# EXTRACTED MATERIAL
+--

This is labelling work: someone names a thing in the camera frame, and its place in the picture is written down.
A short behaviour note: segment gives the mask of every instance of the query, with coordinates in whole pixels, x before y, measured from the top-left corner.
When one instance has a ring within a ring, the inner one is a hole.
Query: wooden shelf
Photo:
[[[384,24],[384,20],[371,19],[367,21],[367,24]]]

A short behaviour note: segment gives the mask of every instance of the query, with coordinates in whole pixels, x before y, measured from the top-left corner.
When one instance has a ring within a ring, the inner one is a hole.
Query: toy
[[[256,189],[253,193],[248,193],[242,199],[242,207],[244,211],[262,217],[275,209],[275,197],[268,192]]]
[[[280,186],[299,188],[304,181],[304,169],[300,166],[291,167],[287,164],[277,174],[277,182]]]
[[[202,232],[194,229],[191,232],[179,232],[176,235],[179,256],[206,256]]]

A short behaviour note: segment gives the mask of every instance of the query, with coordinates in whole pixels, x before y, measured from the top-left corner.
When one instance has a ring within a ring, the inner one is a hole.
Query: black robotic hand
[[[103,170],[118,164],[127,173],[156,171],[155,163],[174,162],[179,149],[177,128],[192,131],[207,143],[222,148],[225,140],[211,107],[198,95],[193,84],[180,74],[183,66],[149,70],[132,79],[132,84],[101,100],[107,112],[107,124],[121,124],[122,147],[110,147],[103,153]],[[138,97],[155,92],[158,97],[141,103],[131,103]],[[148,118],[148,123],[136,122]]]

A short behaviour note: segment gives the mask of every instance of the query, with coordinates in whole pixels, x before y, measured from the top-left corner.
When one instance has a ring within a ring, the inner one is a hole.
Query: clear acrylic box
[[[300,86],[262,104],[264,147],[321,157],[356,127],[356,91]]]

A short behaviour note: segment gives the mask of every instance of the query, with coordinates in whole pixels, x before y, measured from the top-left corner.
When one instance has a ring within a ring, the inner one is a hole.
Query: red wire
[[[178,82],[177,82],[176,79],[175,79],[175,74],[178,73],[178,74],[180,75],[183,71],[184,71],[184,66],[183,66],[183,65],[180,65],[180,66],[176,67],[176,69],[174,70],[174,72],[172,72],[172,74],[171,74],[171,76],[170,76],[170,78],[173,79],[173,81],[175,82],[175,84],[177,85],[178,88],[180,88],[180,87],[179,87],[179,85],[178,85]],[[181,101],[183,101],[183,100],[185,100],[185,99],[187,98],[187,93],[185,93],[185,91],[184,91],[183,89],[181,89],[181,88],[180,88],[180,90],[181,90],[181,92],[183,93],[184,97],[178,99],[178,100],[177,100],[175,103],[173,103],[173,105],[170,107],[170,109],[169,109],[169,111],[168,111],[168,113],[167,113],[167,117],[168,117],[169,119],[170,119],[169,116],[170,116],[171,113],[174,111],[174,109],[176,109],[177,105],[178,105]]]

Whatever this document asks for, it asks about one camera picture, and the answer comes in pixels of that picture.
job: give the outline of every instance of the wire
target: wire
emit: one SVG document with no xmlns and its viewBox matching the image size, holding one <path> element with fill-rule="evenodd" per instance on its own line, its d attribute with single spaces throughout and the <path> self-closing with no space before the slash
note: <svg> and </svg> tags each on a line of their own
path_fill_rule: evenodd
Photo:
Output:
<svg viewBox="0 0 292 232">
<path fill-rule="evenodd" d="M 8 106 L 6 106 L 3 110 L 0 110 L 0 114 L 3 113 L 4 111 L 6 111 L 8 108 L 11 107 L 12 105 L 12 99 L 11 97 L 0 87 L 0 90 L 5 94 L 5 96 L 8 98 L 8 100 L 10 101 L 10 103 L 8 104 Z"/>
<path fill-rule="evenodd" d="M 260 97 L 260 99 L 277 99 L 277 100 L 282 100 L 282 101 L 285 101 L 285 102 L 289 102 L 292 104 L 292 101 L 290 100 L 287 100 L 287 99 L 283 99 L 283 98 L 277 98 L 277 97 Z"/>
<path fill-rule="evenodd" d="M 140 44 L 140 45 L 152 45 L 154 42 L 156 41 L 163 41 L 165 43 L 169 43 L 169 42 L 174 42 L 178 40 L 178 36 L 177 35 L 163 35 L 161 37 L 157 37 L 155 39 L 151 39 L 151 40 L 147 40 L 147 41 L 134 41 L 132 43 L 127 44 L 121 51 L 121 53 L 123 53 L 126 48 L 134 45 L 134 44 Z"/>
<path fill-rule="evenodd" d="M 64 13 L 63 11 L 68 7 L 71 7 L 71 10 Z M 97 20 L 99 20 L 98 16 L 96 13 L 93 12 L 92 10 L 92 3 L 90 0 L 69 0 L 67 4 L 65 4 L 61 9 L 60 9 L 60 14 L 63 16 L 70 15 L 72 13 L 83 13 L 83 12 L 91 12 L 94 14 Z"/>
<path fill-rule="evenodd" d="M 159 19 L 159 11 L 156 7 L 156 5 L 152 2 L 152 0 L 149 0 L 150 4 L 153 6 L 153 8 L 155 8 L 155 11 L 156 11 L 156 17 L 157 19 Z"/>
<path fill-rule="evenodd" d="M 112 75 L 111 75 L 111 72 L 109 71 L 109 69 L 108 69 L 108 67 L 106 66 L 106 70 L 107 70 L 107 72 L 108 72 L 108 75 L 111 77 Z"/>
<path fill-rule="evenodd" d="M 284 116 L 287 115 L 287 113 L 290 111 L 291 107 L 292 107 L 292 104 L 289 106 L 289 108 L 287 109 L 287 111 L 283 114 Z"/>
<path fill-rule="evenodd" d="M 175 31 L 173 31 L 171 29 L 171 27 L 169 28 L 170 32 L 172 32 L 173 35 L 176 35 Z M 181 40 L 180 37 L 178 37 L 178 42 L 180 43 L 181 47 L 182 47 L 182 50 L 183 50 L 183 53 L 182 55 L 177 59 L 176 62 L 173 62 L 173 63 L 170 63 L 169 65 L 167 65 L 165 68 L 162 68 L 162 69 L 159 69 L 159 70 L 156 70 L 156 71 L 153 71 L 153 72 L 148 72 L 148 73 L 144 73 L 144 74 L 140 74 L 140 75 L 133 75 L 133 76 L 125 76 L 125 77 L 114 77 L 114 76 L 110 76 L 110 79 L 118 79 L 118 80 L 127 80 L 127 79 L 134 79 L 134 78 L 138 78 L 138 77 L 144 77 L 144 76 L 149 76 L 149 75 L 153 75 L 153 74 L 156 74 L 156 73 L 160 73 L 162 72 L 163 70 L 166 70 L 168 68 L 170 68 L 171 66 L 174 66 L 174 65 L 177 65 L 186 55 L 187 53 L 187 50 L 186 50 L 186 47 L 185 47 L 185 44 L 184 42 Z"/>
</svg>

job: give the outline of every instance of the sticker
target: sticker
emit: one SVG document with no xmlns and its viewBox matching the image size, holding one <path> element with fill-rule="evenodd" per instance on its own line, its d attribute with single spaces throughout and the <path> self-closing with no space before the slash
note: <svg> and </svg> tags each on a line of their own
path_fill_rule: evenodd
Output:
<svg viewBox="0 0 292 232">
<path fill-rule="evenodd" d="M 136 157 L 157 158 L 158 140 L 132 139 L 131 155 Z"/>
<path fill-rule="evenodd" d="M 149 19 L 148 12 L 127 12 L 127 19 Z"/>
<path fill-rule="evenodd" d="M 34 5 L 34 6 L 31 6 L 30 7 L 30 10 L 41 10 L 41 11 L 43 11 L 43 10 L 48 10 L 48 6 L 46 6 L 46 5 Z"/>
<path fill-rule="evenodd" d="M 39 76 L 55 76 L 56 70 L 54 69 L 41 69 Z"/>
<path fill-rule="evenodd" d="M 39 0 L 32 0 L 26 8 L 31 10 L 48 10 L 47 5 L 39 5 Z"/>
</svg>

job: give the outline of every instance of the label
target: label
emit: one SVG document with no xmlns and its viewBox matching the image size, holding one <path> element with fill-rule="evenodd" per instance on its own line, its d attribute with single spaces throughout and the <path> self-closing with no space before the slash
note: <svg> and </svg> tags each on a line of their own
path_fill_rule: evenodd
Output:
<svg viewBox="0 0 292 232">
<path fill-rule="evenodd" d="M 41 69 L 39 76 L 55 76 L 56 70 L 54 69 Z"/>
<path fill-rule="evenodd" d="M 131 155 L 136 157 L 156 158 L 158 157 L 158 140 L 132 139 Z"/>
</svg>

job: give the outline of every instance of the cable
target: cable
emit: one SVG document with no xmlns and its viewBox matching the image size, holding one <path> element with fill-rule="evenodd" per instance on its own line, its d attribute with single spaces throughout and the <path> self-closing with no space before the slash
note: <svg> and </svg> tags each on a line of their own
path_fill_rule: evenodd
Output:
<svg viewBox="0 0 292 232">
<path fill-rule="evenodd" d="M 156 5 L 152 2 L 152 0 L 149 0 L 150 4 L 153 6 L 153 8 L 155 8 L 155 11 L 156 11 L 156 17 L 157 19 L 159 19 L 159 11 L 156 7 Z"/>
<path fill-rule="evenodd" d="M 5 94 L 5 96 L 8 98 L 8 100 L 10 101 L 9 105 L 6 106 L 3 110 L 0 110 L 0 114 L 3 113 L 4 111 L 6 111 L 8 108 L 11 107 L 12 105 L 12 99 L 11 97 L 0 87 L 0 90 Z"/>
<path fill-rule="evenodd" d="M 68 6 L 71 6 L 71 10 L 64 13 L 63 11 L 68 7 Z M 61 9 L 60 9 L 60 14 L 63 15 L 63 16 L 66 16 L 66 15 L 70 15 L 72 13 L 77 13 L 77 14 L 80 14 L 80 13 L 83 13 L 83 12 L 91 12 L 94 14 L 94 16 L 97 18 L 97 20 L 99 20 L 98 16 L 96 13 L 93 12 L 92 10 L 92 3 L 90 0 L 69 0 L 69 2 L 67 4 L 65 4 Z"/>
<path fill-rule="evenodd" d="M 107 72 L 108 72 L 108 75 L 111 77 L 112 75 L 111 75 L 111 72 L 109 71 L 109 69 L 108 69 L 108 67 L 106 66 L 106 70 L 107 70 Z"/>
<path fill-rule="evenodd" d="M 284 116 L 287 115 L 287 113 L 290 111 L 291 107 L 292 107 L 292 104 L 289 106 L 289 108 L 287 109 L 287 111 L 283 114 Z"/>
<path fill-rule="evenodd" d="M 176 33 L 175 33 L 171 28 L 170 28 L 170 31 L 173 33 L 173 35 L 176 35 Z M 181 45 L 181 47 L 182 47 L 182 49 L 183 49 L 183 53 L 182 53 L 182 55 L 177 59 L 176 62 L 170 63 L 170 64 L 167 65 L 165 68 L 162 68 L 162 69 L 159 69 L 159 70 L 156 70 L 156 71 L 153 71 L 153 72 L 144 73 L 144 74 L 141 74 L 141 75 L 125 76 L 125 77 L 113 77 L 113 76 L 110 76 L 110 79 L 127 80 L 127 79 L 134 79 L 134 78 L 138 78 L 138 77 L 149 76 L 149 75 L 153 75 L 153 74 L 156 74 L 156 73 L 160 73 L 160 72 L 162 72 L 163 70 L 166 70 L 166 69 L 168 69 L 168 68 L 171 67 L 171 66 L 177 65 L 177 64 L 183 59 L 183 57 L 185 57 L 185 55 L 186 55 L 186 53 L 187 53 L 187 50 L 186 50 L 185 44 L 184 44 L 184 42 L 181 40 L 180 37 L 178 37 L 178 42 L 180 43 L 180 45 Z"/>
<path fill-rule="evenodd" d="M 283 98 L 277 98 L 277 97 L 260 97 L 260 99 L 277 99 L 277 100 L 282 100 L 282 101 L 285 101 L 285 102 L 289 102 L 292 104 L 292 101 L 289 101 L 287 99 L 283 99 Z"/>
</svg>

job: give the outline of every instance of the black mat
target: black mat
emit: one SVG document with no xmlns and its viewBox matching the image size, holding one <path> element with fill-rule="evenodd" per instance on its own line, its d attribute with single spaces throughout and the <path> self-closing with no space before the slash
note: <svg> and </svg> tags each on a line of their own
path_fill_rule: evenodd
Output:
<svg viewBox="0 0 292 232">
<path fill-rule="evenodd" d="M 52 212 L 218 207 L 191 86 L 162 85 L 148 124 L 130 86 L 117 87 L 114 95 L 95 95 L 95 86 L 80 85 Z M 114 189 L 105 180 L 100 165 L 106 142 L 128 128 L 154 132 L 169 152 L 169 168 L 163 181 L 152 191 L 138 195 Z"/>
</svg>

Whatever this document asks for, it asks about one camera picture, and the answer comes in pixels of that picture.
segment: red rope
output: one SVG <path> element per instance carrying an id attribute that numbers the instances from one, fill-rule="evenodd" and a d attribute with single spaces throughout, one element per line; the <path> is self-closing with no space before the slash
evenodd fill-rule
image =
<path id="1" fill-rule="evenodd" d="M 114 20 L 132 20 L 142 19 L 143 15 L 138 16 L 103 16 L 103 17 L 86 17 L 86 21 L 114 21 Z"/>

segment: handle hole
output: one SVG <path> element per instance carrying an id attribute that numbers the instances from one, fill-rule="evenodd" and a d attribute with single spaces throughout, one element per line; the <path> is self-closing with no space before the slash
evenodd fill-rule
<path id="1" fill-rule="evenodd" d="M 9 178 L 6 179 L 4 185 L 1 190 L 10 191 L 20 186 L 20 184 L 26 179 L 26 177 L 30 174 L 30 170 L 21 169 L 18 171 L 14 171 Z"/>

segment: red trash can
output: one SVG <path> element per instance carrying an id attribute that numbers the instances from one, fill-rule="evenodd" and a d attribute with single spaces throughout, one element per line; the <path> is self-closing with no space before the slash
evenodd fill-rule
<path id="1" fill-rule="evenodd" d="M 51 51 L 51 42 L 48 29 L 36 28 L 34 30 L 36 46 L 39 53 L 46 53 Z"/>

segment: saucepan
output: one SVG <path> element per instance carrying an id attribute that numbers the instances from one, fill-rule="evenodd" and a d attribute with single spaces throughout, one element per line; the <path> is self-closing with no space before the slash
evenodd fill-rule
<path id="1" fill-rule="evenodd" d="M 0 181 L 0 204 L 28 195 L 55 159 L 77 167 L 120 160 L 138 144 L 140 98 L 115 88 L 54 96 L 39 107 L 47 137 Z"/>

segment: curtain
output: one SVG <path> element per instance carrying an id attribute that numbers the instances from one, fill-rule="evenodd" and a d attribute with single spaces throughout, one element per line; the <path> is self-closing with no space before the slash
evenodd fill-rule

+--

# WHAT YOU NEED TO DO
Given the data above, which lines hold the string "outline"? Return them.

# SOLUTION BELOW
job: give the outline of every instance of the wire
job: give the outline of every instance of the sticker
job: give the outline of every instance of the label
job: give the outline of every instance of the cable
job: give the outline of every instance of the black mat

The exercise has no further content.